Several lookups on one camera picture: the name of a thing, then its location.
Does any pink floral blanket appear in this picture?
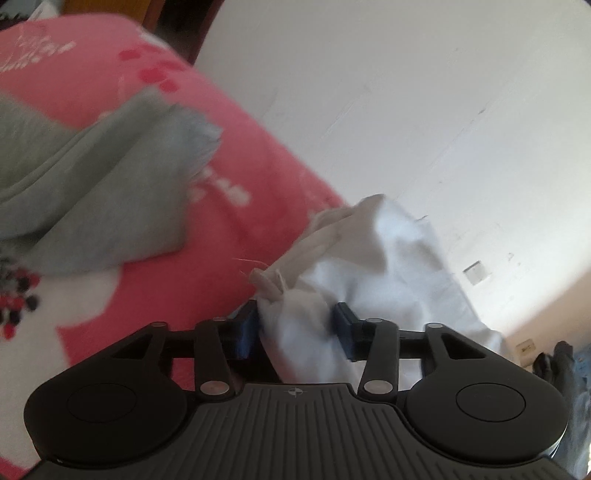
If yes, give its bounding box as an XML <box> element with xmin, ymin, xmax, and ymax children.
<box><xmin>0</xmin><ymin>14</ymin><xmax>347</xmax><ymax>467</ymax></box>

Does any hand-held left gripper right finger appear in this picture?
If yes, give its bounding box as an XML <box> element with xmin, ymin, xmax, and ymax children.
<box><xmin>335</xmin><ymin>302</ymin><xmax>488</xmax><ymax>402</ymax></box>

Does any grey-blue knit garment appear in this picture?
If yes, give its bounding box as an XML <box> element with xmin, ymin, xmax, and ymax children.
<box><xmin>0</xmin><ymin>90</ymin><xmax>225</xmax><ymax>277</ymax></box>

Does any wooden door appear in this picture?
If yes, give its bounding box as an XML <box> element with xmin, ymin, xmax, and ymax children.
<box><xmin>62</xmin><ymin>0</ymin><xmax>164</xmax><ymax>33</ymax></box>

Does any dark grey folded garment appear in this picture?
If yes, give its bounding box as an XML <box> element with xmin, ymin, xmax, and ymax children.
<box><xmin>531</xmin><ymin>340</ymin><xmax>591</xmax><ymax>478</ymax></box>

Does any white shirt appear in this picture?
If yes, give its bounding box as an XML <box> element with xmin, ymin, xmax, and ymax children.
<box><xmin>249</xmin><ymin>194</ymin><xmax>509</xmax><ymax>393</ymax></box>

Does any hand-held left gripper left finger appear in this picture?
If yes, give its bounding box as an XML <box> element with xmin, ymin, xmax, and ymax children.
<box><xmin>110</xmin><ymin>300</ymin><xmax>262</xmax><ymax>401</ymax></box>

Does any white wall plate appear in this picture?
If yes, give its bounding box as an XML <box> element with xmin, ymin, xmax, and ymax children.
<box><xmin>463</xmin><ymin>261</ymin><xmax>488</xmax><ymax>286</ymax></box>

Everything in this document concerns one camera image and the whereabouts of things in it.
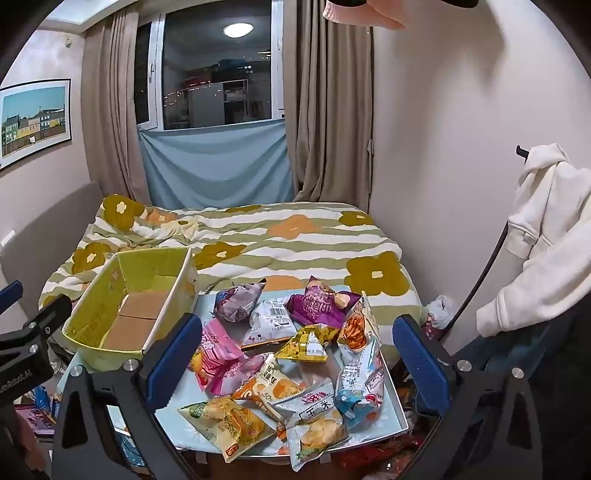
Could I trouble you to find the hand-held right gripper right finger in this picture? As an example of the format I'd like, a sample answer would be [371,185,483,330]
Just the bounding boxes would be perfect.
[392,315,543,480]

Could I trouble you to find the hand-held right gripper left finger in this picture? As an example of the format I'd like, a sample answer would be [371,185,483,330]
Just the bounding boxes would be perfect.
[51,313,204,480]

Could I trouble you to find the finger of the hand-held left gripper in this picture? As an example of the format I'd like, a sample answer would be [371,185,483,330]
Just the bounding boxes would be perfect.
[0,281,24,319]
[0,295,73,356]

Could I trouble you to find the pink snack packet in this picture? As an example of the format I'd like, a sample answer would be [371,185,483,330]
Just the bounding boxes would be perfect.
[189,318,266,398]

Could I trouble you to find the tall blue orange snack packet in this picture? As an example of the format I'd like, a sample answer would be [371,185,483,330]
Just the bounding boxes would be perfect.
[333,291,386,428]

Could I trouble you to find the yellow green snack packet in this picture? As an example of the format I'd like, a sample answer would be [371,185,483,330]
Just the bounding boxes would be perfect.
[177,396,278,463]

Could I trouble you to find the red blue snack packet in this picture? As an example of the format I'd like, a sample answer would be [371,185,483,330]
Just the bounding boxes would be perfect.
[213,278,267,323]

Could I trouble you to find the orange white chip packet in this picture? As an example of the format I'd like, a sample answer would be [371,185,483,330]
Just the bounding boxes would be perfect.
[231,353,305,421]

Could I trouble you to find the white barcode snack packet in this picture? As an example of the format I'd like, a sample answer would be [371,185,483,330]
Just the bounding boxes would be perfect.
[249,298,298,344]

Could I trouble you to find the purple snack packet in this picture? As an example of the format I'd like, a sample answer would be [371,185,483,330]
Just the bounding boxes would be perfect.
[285,275,361,328]

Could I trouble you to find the white grey snack packet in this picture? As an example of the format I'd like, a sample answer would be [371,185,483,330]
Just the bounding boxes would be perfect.
[268,378,342,432]

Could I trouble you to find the clear chip packet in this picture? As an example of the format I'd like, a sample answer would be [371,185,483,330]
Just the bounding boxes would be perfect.
[277,408,349,472]

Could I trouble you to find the pink box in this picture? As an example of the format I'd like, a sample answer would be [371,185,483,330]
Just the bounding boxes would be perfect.
[14,404,56,439]

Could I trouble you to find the daisy print folding table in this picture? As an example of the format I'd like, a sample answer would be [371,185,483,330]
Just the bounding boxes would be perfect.
[152,286,411,462]

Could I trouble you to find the white plastic bag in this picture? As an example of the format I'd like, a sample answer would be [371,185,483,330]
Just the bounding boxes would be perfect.
[422,295,455,330]

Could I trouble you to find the grey padded headboard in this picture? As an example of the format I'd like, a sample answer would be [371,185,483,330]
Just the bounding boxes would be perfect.
[0,180,102,324]

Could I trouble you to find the brown paper card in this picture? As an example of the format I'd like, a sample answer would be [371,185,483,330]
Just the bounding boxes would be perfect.
[240,335,294,352]

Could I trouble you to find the pile of red packets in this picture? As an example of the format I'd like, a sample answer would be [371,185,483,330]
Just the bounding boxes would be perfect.
[337,429,439,480]

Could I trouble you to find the dark blue jeans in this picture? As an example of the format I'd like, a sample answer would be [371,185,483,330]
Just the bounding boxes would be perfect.
[455,305,591,393]

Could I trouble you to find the black curved pole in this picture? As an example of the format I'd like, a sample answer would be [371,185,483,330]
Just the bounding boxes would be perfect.
[450,219,511,328]

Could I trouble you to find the floral striped blanket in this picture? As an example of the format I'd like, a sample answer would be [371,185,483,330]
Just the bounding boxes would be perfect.
[39,194,423,324]

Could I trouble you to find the white hoodie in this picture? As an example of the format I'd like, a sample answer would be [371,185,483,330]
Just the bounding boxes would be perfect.
[475,143,591,342]

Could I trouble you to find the light blue cloth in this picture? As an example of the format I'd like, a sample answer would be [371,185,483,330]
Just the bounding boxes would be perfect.
[139,117,296,210]

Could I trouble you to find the beige curtain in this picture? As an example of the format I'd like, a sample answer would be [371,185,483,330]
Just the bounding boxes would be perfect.
[281,0,375,210]
[82,4,160,204]

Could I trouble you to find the window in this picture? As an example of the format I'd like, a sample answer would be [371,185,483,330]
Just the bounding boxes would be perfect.
[134,7,284,132]

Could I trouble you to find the pink garment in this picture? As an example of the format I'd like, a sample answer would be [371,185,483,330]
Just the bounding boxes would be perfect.
[323,0,407,31]

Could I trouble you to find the framed wall picture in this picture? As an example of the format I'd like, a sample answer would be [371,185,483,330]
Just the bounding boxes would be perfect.
[0,78,72,171]

Brief:
Across the whole listing, reproduce each line verbatim and exclude every picture.

Output of the task:
Several lookups on one camera picture: the name of a thing, then its location.
Does any pink floral blanket appear in this picture?
If yes, give its bounding box as an XML <box> element with xmin, ymin, xmax, and ymax children.
<box><xmin>0</xmin><ymin>14</ymin><xmax>347</xmax><ymax>467</ymax></box>

Does any hand-held left gripper right finger appear in this picture?
If yes, give its bounding box as an XML <box> element with xmin, ymin, xmax, and ymax children.
<box><xmin>335</xmin><ymin>302</ymin><xmax>488</xmax><ymax>402</ymax></box>

Does any grey-blue knit garment appear in this picture?
If yes, give its bounding box as an XML <box> element with xmin, ymin, xmax, and ymax children.
<box><xmin>0</xmin><ymin>90</ymin><xmax>225</xmax><ymax>277</ymax></box>

Does any wooden door appear in this picture?
If yes, give its bounding box as an XML <box> element with xmin, ymin, xmax, and ymax children.
<box><xmin>62</xmin><ymin>0</ymin><xmax>164</xmax><ymax>33</ymax></box>

Does any dark grey folded garment appear in this picture?
If yes, give its bounding box as an XML <box> element with xmin, ymin, xmax, and ymax children.
<box><xmin>531</xmin><ymin>340</ymin><xmax>591</xmax><ymax>478</ymax></box>

Does any white shirt appear in this picture?
If yes, give its bounding box as an XML <box> element with xmin, ymin, xmax, and ymax children.
<box><xmin>249</xmin><ymin>194</ymin><xmax>509</xmax><ymax>393</ymax></box>

Does any hand-held left gripper left finger appear in this picture?
If yes, give its bounding box as an XML <box> element with xmin, ymin, xmax, and ymax children.
<box><xmin>110</xmin><ymin>300</ymin><xmax>262</xmax><ymax>401</ymax></box>

Does any white wall plate appear in this picture?
If yes, give its bounding box as an XML <box> element with xmin, ymin, xmax, and ymax children.
<box><xmin>463</xmin><ymin>261</ymin><xmax>488</xmax><ymax>286</ymax></box>

Everything in this document concerns one camera image and the whereabouts of things in it.
Could I trouble you to find the hand-held right gripper right finger in this picture? As an example of the format I'd like, a sample answer would be [371,185,483,330]
Just the bounding boxes would be perfect.
[392,315,543,480]

Could I trouble you to find the hand-held right gripper left finger in this picture? As an example of the format I'd like, a sample answer would be [371,185,483,330]
Just the bounding boxes would be perfect.
[51,313,204,480]

Could I trouble you to find the finger of the hand-held left gripper in this picture? As an example of the format I'd like, a sample answer would be [371,185,483,330]
Just the bounding boxes would be perfect.
[0,281,24,319]
[0,295,73,356]

Could I trouble you to find the pink snack packet in this picture? As an example of the format I'd like, a sample answer would be [371,185,483,330]
Just the bounding boxes would be perfect.
[189,318,266,398]

Could I trouble you to find the tall blue orange snack packet in this picture? As an example of the format I'd like, a sample answer would be [371,185,483,330]
Just the bounding boxes would be perfect.
[333,291,386,428]

Could I trouble you to find the yellow green snack packet in this picture? As an example of the format I'd like, a sample answer would be [371,185,483,330]
Just the bounding boxes would be perfect.
[177,396,278,463]

Could I trouble you to find the red blue snack packet in this picture? As an example of the format I'd like, a sample answer would be [371,185,483,330]
Just the bounding boxes would be perfect.
[213,278,267,323]

Could I trouble you to find the orange white chip packet in this picture? As an example of the format I'd like, a sample answer would be [371,185,483,330]
Just the bounding boxes would be perfect.
[231,353,305,421]

Could I trouble you to find the white barcode snack packet in this picture? As an example of the format I'd like, a sample answer would be [371,185,483,330]
Just the bounding boxes would be perfect.
[249,298,298,344]

Could I trouble you to find the purple snack packet in this picture? As an example of the format I'd like, a sample answer would be [371,185,483,330]
Just the bounding boxes would be perfect.
[285,275,361,328]

Could I trouble you to find the white grey snack packet in this picture? As an example of the format I'd like, a sample answer would be [371,185,483,330]
Just the bounding boxes would be perfect.
[268,378,342,432]

Could I trouble you to find the clear chip packet in this picture? As an example of the format I'd like, a sample answer would be [371,185,483,330]
Just the bounding boxes would be perfect.
[277,408,349,472]

Could I trouble you to find the pink box in this picture? As an example of the format I'd like, a sample answer would be [371,185,483,330]
Just the bounding boxes would be perfect.
[14,404,56,439]

Could I trouble you to find the daisy print folding table in this picture? As an example of the format I'd like, a sample answer would be [371,185,483,330]
Just the bounding boxes would be perfect.
[152,286,411,462]

Could I trouble you to find the white plastic bag in this picture? As an example of the format I'd like, a sample answer would be [371,185,483,330]
Just the bounding boxes would be perfect.
[422,295,455,330]

Could I trouble you to find the grey padded headboard in this picture? As an example of the format I'd like, a sample answer would be [371,185,483,330]
Just the bounding boxes would be perfect.
[0,180,102,324]

Could I trouble you to find the brown paper card in this picture? As an example of the format I'd like, a sample answer would be [371,185,483,330]
Just the bounding boxes would be perfect.
[240,335,294,352]

Could I trouble you to find the pile of red packets in this picture? As an example of the format I'd like, a sample answer would be [371,185,483,330]
Just the bounding boxes would be perfect.
[337,429,439,480]

Could I trouble you to find the dark blue jeans in this picture? As an example of the format I'd like, a sample answer would be [371,185,483,330]
Just the bounding boxes would be perfect.
[455,305,591,393]

Could I trouble you to find the black curved pole in this picture? As an example of the format I'd like, a sample answer would be [371,185,483,330]
Just the bounding boxes would be perfect.
[450,219,511,328]

Could I trouble you to find the floral striped blanket in this picture? As an example of the format I'd like, a sample answer would be [371,185,483,330]
Just the bounding boxes would be perfect.
[39,194,423,324]

Could I trouble you to find the white hoodie in this picture? As an example of the format I'd like, a sample answer would be [371,185,483,330]
Just the bounding boxes would be perfect.
[475,143,591,342]

Could I trouble you to find the light blue cloth in this picture? As an example of the format I'd like, a sample answer would be [371,185,483,330]
Just the bounding boxes would be perfect.
[139,117,296,210]

Could I trouble you to find the beige curtain in this picture? As an example of the format I'd like, a sample answer would be [371,185,483,330]
Just the bounding boxes would be perfect.
[281,0,375,210]
[82,4,160,204]

Could I trouble you to find the window in this picture? As an example of the format I'd like, a sample answer would be [371,185,483,330]
Just the bounding boxes would be perfect.
[134,7,284,132]

Could I trouble you to find the pink garment in this picture? As an example of the format I'd like, a sample answer would be [371,185,483,330]
Just the bounding boxes would be perfect.
[323,0,407,31]

Could I trouble you to find the framed wall picture in this picture? As an example of the format I'd like, a sample answer would be [371,185,483,330]
Just the bounding boxes would be perfect.
[0,78,72,171]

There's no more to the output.